[Dataset excerpts]
[Start of Attachment]

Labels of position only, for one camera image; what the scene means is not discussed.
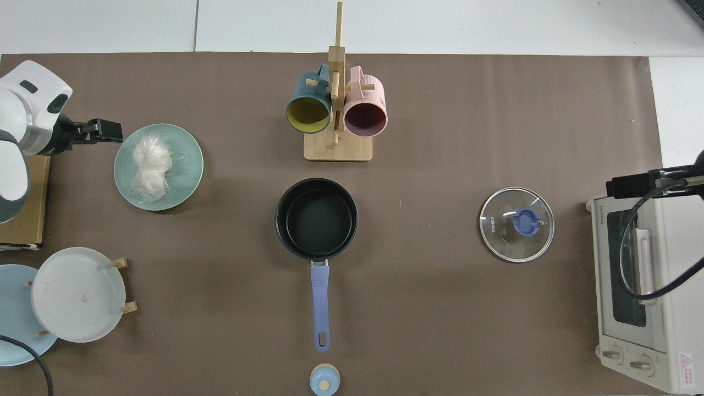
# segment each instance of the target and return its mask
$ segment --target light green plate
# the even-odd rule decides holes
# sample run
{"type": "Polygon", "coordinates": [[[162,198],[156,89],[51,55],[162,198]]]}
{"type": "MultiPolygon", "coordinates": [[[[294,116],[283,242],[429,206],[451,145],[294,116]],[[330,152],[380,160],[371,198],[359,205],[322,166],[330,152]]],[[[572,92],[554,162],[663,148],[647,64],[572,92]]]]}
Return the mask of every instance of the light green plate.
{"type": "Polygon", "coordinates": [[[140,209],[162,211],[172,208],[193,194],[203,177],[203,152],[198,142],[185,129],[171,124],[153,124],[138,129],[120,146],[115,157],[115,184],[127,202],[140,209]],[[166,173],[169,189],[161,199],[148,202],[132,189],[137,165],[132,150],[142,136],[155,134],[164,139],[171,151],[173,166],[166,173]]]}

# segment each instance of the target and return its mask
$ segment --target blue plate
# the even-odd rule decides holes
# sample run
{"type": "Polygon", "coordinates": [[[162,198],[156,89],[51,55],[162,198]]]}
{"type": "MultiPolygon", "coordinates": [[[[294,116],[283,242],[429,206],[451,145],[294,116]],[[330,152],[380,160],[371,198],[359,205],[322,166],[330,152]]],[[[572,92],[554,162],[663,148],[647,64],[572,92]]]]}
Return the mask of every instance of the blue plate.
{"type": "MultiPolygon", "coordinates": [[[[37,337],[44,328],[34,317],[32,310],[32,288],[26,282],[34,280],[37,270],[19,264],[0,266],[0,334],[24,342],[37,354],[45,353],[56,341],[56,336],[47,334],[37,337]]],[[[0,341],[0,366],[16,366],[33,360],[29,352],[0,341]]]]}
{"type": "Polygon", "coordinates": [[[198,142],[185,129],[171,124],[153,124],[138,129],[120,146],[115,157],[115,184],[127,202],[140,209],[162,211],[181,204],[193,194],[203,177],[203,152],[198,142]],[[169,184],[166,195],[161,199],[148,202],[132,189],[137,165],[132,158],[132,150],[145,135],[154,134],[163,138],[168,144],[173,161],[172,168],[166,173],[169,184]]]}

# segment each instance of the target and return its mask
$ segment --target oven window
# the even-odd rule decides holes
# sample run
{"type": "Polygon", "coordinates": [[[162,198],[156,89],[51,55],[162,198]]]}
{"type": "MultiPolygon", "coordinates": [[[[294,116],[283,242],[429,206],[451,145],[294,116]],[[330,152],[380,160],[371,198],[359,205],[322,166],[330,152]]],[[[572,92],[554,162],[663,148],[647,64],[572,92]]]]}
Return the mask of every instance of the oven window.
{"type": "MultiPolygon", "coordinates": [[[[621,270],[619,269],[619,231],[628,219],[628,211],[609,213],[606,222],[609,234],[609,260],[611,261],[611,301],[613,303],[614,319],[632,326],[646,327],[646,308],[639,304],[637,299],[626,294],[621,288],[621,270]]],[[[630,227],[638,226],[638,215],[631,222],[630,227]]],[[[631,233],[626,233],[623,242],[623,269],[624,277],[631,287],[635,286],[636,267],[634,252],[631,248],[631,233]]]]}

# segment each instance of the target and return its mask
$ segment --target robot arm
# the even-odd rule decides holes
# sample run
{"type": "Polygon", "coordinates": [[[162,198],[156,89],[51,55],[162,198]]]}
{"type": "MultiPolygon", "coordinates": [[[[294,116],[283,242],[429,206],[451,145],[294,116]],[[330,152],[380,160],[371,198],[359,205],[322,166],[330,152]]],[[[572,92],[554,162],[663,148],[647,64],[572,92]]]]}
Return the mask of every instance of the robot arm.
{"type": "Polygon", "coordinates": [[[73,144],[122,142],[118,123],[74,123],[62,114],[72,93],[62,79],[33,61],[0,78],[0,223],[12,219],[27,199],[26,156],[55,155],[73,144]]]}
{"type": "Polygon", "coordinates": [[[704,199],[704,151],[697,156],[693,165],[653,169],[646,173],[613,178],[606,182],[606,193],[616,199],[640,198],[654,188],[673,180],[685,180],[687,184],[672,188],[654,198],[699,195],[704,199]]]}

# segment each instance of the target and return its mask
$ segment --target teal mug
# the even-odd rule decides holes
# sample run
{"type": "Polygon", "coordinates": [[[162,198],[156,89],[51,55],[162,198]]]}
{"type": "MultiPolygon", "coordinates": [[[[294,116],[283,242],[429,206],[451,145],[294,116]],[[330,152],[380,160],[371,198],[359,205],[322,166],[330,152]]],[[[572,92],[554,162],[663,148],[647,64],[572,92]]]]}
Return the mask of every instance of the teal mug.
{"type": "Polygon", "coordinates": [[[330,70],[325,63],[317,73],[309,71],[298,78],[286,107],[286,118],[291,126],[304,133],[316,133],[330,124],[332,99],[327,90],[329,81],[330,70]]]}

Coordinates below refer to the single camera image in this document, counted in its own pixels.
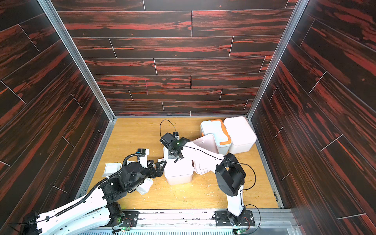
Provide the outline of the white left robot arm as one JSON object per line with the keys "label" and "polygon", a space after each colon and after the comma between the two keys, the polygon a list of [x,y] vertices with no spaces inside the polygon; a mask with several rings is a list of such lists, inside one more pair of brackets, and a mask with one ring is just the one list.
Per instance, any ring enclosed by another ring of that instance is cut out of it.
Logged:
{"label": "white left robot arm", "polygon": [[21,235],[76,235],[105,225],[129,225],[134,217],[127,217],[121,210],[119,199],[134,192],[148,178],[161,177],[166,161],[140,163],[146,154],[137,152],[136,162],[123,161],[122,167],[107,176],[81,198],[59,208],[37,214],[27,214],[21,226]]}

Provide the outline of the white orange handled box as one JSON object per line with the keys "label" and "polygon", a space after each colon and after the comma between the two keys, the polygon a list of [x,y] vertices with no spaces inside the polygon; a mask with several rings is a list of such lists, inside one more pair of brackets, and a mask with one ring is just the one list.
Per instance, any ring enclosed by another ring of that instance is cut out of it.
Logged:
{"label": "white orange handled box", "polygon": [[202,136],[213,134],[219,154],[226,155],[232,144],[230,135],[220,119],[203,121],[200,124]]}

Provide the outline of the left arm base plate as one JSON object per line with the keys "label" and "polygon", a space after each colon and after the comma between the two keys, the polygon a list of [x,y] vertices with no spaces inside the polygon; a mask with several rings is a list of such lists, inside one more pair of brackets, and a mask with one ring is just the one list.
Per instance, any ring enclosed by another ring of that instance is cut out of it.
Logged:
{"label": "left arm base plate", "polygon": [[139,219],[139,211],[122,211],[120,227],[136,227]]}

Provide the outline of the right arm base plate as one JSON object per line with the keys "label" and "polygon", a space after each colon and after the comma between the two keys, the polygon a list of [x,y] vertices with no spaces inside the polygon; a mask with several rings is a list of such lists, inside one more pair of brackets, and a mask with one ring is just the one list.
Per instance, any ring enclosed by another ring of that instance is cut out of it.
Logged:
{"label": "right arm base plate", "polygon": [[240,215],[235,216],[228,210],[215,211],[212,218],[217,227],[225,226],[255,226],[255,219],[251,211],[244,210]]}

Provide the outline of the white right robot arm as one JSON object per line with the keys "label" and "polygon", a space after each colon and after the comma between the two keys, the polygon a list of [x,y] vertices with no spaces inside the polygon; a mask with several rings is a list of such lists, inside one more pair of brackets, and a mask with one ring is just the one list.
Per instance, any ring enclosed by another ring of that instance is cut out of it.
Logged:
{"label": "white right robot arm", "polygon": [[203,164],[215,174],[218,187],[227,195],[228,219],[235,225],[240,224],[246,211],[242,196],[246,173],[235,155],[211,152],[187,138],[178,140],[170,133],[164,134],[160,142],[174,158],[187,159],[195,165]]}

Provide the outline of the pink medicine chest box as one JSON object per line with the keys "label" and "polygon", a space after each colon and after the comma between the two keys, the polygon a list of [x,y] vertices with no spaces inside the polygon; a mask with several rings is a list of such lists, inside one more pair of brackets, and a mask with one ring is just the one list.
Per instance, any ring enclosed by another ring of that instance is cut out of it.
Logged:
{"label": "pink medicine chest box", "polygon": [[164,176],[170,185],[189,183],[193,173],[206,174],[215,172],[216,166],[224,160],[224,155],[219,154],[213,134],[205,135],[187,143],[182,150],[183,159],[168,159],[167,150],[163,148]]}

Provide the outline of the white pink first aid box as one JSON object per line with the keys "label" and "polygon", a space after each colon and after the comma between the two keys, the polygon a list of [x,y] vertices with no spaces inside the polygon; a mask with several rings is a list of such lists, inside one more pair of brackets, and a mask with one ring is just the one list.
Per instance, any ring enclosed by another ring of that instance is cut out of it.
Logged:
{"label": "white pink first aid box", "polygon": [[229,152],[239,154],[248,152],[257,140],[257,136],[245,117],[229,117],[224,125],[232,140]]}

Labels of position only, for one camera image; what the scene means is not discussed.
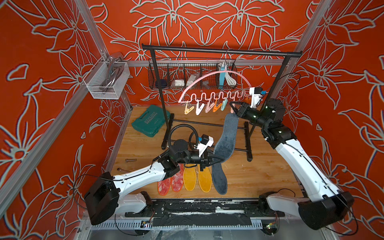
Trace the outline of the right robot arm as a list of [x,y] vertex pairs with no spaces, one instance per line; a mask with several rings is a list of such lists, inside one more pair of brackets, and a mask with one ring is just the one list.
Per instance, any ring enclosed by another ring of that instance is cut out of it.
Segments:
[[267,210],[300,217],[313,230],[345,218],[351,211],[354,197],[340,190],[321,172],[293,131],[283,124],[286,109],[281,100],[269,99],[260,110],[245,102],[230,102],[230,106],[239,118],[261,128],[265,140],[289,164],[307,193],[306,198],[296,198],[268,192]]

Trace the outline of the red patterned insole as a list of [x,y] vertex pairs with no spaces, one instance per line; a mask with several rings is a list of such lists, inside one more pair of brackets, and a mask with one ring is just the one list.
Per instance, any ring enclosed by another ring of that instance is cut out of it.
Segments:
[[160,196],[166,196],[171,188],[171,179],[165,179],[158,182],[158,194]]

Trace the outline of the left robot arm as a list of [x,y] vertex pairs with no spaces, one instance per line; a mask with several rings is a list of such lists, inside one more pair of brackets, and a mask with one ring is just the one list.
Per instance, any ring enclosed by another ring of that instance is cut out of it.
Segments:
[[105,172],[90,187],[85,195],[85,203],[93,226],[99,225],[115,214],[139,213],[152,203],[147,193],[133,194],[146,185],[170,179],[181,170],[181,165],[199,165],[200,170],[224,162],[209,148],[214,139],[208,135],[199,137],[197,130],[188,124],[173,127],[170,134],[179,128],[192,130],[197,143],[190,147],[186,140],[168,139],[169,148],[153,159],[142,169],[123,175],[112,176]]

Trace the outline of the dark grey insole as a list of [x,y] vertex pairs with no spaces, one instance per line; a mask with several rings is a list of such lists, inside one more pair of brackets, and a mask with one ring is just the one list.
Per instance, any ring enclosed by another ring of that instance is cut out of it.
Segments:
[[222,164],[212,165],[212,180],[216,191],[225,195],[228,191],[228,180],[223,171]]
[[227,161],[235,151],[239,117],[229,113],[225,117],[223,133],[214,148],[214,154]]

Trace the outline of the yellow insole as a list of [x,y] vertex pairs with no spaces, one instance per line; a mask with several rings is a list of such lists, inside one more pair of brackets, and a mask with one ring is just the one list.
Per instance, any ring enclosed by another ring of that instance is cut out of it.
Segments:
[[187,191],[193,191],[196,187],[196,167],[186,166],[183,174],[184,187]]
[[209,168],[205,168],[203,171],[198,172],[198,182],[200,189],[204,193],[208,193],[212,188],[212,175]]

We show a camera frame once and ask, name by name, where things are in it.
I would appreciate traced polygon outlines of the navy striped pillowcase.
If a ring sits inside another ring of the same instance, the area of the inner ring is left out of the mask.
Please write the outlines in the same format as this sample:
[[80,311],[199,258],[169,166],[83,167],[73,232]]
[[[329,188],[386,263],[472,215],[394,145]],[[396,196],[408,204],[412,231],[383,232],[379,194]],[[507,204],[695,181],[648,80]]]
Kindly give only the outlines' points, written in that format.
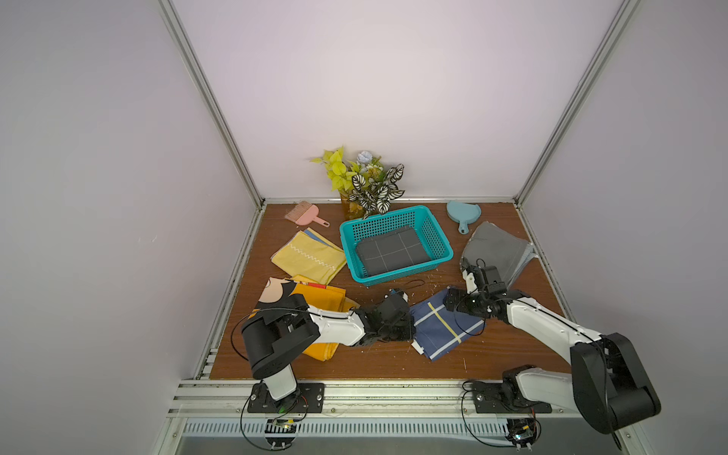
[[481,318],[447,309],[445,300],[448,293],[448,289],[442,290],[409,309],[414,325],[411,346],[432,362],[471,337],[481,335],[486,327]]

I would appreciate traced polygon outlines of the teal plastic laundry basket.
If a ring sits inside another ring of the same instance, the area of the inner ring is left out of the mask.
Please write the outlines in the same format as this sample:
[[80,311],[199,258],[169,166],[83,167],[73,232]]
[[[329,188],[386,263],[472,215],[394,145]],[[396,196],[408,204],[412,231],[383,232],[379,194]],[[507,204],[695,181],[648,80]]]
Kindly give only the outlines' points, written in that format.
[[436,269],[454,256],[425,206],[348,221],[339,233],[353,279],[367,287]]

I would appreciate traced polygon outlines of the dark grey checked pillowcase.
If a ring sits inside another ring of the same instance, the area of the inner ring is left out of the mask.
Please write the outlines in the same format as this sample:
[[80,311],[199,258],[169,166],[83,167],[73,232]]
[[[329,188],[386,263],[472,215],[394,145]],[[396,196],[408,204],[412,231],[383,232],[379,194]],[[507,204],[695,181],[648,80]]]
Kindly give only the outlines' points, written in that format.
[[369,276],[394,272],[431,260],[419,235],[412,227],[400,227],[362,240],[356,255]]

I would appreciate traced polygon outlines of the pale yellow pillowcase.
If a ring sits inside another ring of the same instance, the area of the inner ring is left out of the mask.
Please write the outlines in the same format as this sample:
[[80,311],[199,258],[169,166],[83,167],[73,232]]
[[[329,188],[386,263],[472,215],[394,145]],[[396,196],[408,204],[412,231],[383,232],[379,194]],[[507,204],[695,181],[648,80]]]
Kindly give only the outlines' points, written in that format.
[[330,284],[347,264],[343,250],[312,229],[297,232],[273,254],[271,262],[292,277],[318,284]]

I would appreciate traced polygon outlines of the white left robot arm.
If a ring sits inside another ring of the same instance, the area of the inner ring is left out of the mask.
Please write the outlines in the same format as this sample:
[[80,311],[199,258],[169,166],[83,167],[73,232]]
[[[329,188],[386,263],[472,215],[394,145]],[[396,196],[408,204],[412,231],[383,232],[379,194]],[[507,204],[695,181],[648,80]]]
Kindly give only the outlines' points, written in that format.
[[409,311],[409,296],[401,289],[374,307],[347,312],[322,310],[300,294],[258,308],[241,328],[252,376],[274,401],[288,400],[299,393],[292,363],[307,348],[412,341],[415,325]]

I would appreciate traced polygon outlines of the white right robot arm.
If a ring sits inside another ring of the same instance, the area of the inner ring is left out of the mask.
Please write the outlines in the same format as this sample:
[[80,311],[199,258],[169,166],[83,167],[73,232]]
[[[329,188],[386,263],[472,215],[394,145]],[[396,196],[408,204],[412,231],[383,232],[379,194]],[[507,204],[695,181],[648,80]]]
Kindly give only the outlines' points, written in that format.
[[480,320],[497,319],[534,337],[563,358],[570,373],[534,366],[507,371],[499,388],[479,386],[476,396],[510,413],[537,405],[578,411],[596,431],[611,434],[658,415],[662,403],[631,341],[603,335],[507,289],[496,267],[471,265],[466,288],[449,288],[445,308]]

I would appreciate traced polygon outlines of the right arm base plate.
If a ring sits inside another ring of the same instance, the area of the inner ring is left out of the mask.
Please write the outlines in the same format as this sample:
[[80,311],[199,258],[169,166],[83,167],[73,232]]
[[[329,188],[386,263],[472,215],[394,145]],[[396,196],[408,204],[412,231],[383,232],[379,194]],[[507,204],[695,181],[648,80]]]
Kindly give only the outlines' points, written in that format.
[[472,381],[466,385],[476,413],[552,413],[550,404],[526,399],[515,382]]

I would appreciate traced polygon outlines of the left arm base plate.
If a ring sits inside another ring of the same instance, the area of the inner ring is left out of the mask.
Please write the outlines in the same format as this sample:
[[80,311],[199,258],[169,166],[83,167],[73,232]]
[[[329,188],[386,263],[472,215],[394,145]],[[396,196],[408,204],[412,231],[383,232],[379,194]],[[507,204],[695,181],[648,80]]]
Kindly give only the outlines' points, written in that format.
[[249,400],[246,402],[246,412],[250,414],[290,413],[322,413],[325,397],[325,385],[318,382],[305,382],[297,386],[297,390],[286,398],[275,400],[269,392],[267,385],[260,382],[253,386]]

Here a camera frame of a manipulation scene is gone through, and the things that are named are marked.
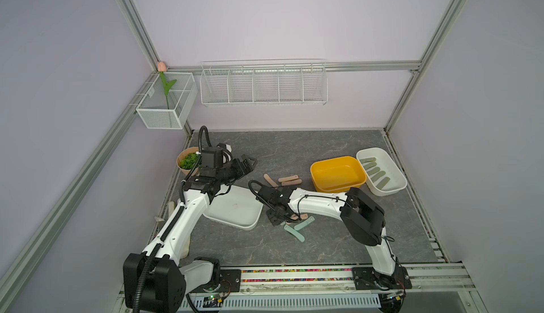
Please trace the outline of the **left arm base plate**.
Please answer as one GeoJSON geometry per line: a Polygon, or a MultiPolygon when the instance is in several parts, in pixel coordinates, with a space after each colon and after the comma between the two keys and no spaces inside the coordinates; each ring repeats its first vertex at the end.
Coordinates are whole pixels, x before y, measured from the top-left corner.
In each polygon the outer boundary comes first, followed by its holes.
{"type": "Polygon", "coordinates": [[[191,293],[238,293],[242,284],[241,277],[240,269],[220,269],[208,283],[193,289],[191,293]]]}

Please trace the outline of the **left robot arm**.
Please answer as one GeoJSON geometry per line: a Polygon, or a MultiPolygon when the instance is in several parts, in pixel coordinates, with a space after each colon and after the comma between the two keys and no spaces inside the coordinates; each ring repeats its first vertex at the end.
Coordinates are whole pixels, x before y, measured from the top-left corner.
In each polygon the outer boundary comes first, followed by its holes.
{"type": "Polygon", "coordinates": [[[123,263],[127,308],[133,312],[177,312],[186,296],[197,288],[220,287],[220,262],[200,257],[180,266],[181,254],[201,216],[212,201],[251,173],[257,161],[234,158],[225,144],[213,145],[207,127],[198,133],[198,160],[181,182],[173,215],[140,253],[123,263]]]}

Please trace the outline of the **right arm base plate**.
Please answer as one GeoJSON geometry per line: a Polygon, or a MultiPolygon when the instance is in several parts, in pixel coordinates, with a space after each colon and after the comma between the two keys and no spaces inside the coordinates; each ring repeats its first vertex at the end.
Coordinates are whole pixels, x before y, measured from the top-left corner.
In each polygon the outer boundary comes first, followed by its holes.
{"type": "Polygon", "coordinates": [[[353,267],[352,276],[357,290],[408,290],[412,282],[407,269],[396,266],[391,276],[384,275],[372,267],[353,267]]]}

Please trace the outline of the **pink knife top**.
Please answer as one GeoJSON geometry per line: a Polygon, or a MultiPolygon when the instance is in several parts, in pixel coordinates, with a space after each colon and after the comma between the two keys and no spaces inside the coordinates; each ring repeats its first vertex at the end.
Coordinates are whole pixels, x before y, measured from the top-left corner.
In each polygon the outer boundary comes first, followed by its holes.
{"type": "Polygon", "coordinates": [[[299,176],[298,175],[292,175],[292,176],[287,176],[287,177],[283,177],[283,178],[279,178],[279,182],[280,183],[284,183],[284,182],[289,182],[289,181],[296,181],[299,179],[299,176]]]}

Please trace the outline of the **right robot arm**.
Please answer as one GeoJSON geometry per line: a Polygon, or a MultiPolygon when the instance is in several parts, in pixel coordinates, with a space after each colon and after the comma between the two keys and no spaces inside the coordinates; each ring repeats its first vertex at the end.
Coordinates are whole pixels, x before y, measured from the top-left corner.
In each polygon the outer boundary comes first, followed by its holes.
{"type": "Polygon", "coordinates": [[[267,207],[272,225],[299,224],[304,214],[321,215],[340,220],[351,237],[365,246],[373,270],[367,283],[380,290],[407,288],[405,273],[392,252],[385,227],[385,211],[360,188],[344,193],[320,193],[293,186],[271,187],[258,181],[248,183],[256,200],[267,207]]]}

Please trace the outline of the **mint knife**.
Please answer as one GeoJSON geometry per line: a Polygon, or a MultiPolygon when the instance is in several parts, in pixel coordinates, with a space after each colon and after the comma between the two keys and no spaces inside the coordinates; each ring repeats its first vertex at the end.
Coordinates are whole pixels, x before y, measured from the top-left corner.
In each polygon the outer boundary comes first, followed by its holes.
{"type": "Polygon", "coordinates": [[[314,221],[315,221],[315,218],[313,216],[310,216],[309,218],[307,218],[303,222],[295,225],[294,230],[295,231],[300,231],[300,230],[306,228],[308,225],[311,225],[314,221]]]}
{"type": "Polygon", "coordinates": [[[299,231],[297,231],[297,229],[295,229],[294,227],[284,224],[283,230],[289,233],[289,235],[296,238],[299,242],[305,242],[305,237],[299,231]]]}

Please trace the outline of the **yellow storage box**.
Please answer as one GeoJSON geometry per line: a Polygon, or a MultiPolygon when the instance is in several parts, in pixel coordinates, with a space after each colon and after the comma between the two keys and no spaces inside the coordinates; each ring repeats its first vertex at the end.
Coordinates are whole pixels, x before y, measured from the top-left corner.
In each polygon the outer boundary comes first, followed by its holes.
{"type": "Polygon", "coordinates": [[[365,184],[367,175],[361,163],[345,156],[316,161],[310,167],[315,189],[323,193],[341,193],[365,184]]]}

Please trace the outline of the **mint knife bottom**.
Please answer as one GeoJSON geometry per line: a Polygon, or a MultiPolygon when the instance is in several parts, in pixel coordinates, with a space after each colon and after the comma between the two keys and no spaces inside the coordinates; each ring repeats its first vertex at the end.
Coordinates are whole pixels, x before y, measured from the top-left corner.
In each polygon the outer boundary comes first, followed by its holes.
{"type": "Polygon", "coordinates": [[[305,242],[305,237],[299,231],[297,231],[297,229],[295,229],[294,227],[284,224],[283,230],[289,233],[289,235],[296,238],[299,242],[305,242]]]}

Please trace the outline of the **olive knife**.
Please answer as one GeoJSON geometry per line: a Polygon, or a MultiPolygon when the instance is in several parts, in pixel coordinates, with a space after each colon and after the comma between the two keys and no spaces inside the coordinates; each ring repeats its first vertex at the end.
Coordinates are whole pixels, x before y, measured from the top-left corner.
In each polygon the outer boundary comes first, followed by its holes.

[End of Attachment]

## Activity
What lines in the data include the string "yellow"? Copy each one.

## Answer to the exercise
Trace the outline of the yellow insole as a list of [x,y] vertex pairs with no spaces, one instance per line; a mask with several rings is a list of such lists, inside one more pair of brackets, and a mask with one ring is just the one list.
I would appreciate traced polygon outlines of the pale yellow pillowcase.
Please trace the outline of the **yellow storage box**.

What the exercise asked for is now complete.